As a roofing consultant of many years standing, nothing has upset me more than my recent involvement with “bogus callers”.  Over the last two years, my consultancy business has been employed by Police Scotland and Trading Standards in an effort to stamp out Rogue Traders specifically working on roofs.  This is the dark side of roofing which has resulted in the setting up of a major police operation in Scotland, with close links created with Trading Standards and my own consultancy business.

Police Scotland has provided the following statement: “Bogus callers and bogus workmen deliberately prey on vulnerable members of the community, using a variety of ruses in order to rob people of often large sums of money.

Operation Aristotle was launched in the City of Edinburgh in February 2012 to ensure a co-ordinated approach towards dealing with this type of crime. Part of the work has seen the Police using qualified roofing experts to assess the work of suspected rogue traders and their expert evidence has been successfully used in criminal cases of fraud.

It is clearly in the interests of everyone involved in the building and roofing trade to stamp out the presence of criminals who exploit the industry for their own benefit. I would encourage anyone with information about bogus workmen to contact their local Police Station or Crimestoppers, where information can be reported anonymously, on 0800 555 111.”

I cannot relate to any individual cases at this time as many remain in the legal system, but I can confirm the cash amounts range from a few hundred pounds to £150,000 from one vulnerable old lady.  The talent these “scammers” have for extorting money from the more susceptible people within our society knows no bounds. 

The main reason for this article is to create awareness of the issues at hand.  If you, as a contractor, have any suspicions concerning contractors working nearby, call the police.  Tell-tale clues that strongly indicate a “scammer” are no markings on vehicles, no scaffold or PPE, driving the client down to the bank for funds and of course, general poor workmanship.

We all have a massive part to play in informing the vulnerable, and occasionally not so vulnerable, of the pitfalls relatives to scams.

The Divisional Officer for South Lanarkshire Council’s Trading Standards, said “Consumers should be able to rely on any business to carry out repairs to a satisfactory standard.

Unfortunately many older and vulnerable adults do fall victim to bogus workmen or plausible sales people who then demand large amounts of money for little or no service. Bogus property repairers can and do employ very plausible sales techniques to get householders to use them straight away.

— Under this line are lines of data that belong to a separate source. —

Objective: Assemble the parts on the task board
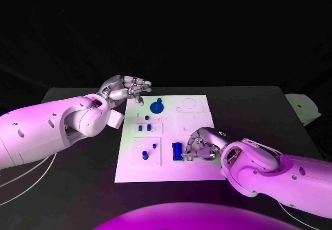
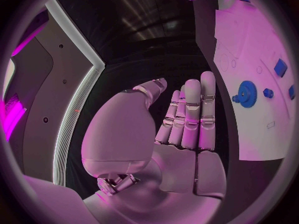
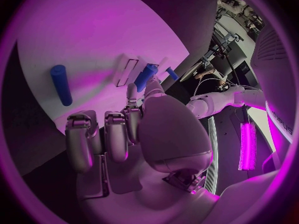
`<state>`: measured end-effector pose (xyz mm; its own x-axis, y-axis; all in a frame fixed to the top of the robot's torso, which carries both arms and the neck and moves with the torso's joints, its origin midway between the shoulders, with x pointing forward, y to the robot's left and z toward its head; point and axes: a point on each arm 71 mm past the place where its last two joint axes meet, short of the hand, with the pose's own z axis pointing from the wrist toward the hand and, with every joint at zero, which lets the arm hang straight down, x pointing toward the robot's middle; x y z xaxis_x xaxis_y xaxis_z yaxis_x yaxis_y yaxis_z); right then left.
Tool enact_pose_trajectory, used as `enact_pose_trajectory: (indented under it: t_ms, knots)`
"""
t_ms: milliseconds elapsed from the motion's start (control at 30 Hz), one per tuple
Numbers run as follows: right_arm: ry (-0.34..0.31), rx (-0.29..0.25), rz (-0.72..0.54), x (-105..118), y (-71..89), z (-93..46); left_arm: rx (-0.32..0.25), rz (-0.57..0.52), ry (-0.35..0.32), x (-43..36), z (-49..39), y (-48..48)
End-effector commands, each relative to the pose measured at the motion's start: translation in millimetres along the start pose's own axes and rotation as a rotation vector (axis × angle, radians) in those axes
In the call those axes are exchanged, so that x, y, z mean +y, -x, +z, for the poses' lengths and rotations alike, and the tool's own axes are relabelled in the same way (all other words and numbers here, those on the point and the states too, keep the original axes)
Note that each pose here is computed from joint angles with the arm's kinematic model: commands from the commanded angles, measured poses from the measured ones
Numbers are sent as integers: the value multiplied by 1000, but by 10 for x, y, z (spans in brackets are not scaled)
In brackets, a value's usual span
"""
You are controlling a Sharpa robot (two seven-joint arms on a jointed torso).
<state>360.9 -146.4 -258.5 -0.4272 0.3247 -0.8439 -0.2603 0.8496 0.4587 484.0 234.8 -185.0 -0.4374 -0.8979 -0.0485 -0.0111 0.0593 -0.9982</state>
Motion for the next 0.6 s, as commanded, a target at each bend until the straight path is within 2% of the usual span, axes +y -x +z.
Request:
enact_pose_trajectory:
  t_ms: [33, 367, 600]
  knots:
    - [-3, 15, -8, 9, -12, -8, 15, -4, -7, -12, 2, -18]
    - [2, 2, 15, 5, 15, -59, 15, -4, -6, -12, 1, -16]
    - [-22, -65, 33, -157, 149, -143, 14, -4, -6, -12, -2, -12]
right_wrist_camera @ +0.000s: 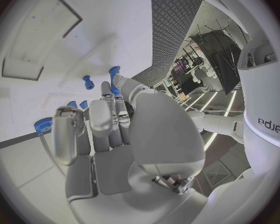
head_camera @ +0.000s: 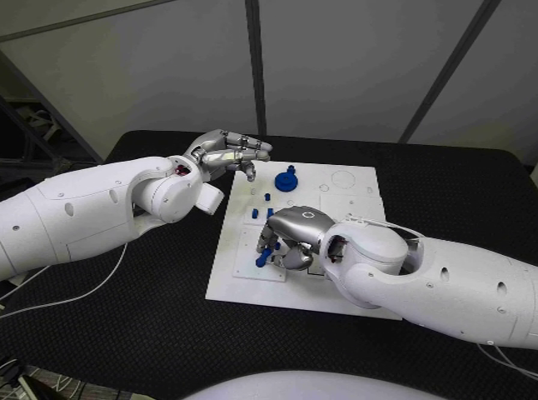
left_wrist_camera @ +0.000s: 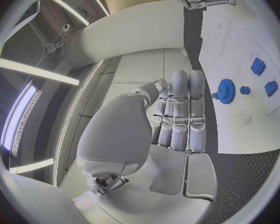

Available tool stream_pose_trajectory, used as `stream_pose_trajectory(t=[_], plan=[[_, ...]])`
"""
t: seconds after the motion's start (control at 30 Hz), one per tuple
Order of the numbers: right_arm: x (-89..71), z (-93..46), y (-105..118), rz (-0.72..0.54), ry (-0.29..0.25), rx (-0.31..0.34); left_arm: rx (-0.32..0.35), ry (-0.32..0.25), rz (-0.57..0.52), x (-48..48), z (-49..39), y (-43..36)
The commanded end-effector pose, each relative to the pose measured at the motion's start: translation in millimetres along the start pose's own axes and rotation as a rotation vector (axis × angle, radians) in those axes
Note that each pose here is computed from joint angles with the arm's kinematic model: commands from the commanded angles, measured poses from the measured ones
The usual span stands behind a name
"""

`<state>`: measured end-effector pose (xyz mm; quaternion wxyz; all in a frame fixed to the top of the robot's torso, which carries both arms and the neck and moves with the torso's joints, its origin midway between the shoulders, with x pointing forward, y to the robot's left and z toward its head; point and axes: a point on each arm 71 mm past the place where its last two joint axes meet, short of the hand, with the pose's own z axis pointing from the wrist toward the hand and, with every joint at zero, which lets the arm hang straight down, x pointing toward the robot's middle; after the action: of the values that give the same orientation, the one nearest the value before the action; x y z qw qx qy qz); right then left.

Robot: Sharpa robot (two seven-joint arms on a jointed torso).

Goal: Assemble the parts on the task board

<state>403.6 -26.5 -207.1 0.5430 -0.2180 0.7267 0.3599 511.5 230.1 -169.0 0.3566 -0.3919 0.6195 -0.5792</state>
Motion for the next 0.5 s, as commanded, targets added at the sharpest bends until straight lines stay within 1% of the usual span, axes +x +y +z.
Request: stream_pose_trajectory(t=[0.03, 0.27, 0.37, 0.5], plan=[[0.5, 1.0, 2.4, -0.037, 0.015, 0.003, 0.002, 0.009, -0.008, 0.3, 0.1, -0.9], [2.1, 4.9, 10.6, -0.043, 0.027, -0.017, 0.001, 0.009, -0.008, 0.0, -0.1, -0.8], [7.3, 4.4, 12.2, -0.047, 0.04, -0.022, 0.001, 0.008, -0.008, -0.2, -0.3, -0.9], [9.9, 4.7, 13.8, -0.046, 0.038, -0.03, 0.0, 0.009, -0.008, -0.3, -0.4, -0.9]])
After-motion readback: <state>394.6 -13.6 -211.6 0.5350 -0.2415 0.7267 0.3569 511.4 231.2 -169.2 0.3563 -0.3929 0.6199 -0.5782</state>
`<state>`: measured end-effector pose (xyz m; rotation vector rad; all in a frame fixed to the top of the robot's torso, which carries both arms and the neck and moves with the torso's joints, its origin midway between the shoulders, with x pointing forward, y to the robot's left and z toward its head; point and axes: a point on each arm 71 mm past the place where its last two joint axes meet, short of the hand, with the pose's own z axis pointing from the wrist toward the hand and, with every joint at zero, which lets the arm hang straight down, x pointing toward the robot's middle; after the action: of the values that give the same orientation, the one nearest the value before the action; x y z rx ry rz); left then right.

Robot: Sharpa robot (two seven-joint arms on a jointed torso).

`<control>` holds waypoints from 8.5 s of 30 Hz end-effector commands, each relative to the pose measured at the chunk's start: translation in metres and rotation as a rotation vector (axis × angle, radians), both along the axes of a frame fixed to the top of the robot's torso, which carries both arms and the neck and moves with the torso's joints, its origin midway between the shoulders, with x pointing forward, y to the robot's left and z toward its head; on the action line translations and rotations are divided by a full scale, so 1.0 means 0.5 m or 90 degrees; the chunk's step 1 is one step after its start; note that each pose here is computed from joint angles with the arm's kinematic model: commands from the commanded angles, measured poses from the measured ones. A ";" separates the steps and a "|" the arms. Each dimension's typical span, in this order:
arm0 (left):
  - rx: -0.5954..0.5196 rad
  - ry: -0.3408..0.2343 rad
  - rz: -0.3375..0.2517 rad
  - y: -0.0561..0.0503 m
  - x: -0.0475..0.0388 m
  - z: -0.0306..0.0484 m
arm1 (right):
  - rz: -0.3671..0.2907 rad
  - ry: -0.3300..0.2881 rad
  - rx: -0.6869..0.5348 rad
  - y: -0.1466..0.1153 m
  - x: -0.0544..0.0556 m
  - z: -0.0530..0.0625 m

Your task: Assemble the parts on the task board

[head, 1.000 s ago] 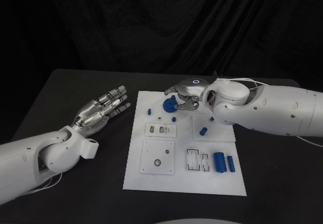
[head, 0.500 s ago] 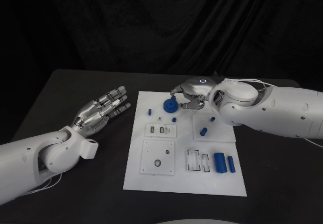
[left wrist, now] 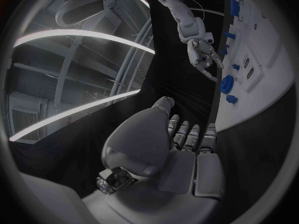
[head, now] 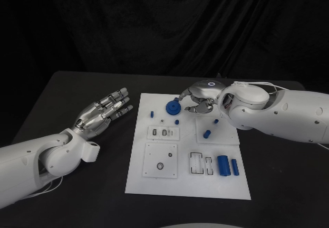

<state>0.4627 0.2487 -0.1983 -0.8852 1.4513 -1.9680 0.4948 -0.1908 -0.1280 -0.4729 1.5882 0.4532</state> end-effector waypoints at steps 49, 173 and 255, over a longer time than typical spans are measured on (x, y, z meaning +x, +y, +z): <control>-0.027 -0.022 -0.001 0.001 0.002 0.004 | -0.027 -0.004 -0.001 -0.039 -0.007 0.007; -0.019 -0.003 -0.014 -0.005 0.002 -0.007 | -0.108 -0.058 0.121 -0.181 -0.121 0.016; -0.017 0.004 -0.025 -0.015 0.005 -0.011 | 0.020 0.012 0.022 0.079 -0.144 -0.090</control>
<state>0.4657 0.2425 -0.2043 -0.8859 1.4712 -1.9955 0.4228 -0.1504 -0.1719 -0.4554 1.5629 0.5598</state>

South Lanarkshire Trading Standards, together with our partner agencies have for some time been working together to disrupt and detect those engaged in doorstep crime and would advise consumers that if property repair work is required, get several written quotes from trustworthy or recommended firms and then decide who is right for you.”

The Police in Scotland and also Trading Standards are carrying out a wonderful service, which as an industry we should support wholeheartedly.